Cameron Hill
- BA (University of British Columbia, 2021)
Topic
Household Management in Three Family Tragedies: Aeschylus’ Agamemnon, Sophocles’ Electra, and Euripides’ Iphigenia at Aulis
Department of Greek and Roman Studies
Date & location
- Friday, December 13, 2024
- 2:00 P.M.
- Clearihue Building, Room B415
Examining Committee
Supervisory Committee
- Dr. Laurel Bowman, Department of Greek and Roman Studies, University of Victoria (Supervisor)
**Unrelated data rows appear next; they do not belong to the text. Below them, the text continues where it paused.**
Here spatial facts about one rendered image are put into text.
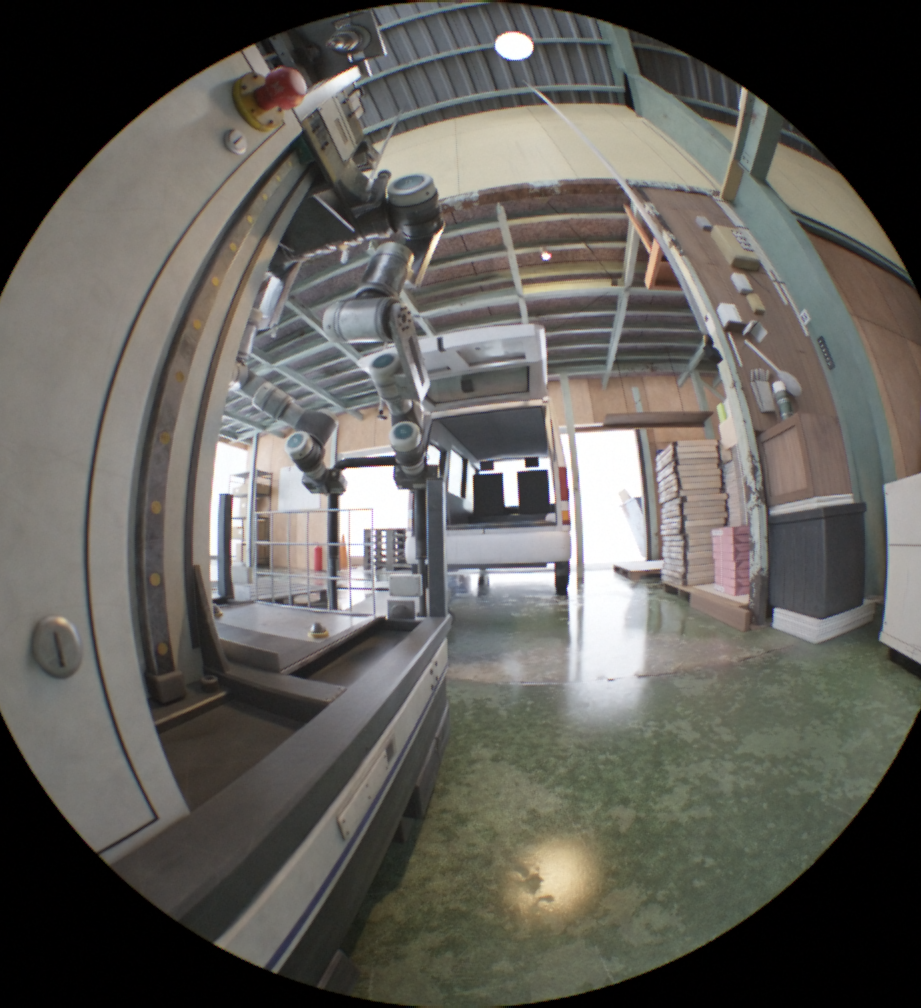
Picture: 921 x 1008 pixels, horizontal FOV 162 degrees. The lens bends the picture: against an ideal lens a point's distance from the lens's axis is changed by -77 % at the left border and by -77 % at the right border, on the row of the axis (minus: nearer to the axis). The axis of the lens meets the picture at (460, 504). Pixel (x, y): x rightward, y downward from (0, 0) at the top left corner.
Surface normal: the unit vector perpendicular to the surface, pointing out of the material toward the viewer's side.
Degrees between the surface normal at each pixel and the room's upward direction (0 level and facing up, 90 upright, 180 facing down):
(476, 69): 159
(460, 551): 90
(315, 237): 180
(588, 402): 90
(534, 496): 93
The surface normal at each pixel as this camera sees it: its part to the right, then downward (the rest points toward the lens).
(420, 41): -0.08, 0.88
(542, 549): -0.21, -0.11
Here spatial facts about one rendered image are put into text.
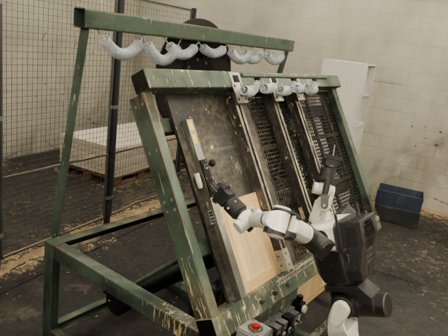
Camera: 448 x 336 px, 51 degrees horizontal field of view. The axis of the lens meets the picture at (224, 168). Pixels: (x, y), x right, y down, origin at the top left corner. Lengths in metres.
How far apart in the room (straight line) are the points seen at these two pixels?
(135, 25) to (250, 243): 1.39
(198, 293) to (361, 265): 0.76
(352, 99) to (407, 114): 1.53
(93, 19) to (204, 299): 1.52
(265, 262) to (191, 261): 0.58
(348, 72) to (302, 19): 1.95
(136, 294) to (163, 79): 1.13
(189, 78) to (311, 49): 5.53
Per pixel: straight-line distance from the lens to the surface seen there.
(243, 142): 2.72
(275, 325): 2.54
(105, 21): 2.67
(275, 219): 1.93
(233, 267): 2.41
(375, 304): 2.37
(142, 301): 2.56
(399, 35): 7.60
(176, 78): 2.38
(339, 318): 2.44
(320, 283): 3.93
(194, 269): 2.22
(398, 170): 7.72
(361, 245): 2.24
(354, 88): 6.26
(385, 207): 6.77
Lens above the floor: 2.14
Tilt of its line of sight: 15 degrees down
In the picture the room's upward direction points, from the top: 7 degrees clockwise
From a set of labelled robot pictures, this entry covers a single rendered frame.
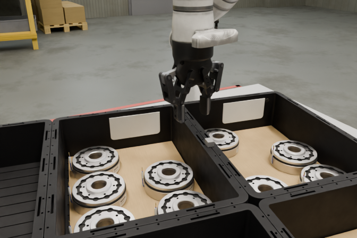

- Dr. Geoffrey Kron, Department of Greek and Roman Studies, UVic (Member)
External Examiner
- Dr. Joseph Grossi, Department of English, UVic
Chair of Oral Examination
- Prof. Freya Kodar, Faculty of Law, UVic
Abstract
In this thesis, I read three tragedies from three fifth-century playwrights through the lens of household management. I describe the “science” of household management (oikonomia) through descriptions by Aristotle and Xenophon, then apply it to tragedy in three case studies. I examine major characters’ performance of householding and some implications of those performances for understanding of the plays and their relation to their fifth-century contexts. I understand the place of the oikos (household) in Athenian society through S. C. Humphrey’s anthropological framework of social articulation, and I use Emma Griffiths’ paradigm of tragic potential as a guiding concept.
In Chapter One, I examine the impiety of Aeschylus’ Agamemnon in his eponymous play. Oikonomia fits into Aeschylus’ view of divine Justice (Δίκη). Agamemnon devalues those under him—his daughter, his wife, and his army—to extract more than he should, and the habit permits the curse of his house to overtake his favor with the gods. The sacrifice of his daughter Iphigenia imperils him in public and in private, and his wife Clytemnestra convinces to reperform the failure of oikonomia in the Carpet Scene.
In Chapter Two, I argue that Sophocles uses oikonomia in Electra as a mechanism of conveying a more malleable form of justice. Clytemnestra and Aegisthus personally squander their claims to righteousness by degrading their household, while Orestes gains the ability to return and kill them through his practice of proper householding. I also extend Sophocles’ method of expressing oikonomia through the treatment of enslaved household members to the other two playwrights, arguing that active management of enslaved characters is a key indicator of a householder’s skill.
In Chapter Three, I argue that Euripides’ Iphigenia at Aulis shows a circumstance in which the oikonomia of both Agamemnon and Clytemnestra fails to change the outcome of Iphigenia’s sacrifice. Iphigenia is forced to reassign herself into the charm (ἐπῳδός, Ag. 1418) of the Greek army, and Euripides questions the division between the spheres of public and private during particularly challenging times for the democratic demos. I conclude with a comparison of the plays and their use of household management.